▶ **TASK INSTRUCTIONS**
Copy out every line of the listing in which "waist" appears.

▶ **INFORMATION SUPPLIED**
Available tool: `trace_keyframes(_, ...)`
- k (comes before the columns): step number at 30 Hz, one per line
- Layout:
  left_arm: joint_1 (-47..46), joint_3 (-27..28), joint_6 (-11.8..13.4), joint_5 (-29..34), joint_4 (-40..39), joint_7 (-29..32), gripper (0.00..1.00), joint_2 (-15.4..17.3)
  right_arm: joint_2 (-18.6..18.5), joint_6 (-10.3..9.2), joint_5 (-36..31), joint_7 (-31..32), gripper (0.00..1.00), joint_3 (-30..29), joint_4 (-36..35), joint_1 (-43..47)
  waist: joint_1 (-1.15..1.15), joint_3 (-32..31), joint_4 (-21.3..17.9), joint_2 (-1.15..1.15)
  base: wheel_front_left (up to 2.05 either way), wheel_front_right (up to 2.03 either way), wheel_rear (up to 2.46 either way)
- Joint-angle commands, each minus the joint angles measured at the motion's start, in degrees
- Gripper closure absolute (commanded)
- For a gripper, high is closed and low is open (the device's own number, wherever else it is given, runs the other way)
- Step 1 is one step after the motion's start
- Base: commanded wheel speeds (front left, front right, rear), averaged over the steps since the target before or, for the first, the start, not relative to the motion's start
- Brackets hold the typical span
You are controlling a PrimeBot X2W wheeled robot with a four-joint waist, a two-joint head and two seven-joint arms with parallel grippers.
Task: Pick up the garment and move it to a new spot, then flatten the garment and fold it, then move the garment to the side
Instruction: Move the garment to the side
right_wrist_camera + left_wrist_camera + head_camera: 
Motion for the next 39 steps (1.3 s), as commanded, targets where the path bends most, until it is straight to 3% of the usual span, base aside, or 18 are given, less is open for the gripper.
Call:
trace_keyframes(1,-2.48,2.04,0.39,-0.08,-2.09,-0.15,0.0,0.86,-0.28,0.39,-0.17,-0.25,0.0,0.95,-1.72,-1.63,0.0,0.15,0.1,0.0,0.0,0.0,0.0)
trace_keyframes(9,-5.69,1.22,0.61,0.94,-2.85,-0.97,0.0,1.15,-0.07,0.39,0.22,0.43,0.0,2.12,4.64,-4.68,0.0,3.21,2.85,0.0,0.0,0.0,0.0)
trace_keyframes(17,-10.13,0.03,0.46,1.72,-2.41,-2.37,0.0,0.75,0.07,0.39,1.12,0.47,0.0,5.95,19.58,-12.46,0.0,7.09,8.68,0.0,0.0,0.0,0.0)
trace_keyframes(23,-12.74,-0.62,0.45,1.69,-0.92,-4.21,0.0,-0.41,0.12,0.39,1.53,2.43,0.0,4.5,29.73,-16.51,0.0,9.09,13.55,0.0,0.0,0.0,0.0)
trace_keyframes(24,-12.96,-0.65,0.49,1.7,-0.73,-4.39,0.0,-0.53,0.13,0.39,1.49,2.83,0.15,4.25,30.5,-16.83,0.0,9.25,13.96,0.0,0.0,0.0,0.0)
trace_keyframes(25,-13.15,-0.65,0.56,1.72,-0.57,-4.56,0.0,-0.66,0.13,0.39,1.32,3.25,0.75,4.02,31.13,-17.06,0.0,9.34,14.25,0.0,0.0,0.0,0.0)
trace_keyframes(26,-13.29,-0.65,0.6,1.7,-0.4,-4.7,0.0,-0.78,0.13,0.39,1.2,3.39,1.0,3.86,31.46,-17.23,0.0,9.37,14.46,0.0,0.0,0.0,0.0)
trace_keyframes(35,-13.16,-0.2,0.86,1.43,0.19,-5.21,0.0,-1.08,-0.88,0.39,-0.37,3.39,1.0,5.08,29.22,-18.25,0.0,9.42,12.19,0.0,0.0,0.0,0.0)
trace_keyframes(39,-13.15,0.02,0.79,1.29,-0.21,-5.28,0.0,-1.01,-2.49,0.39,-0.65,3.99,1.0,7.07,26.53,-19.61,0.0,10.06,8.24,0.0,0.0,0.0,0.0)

▶ **OUTPUT FOR THIS EXERCISE**
  waist: joint_1 (-1.15..1.15), joint_3 (-32..31), joint_4 (-21.3..17.9), joint_2 (-1.15..1.15)
You are controlling a PrimeBot X2W wheeled robot with a four-joint waist, a two-joint head and two seven-joint arms with parallel grippers.

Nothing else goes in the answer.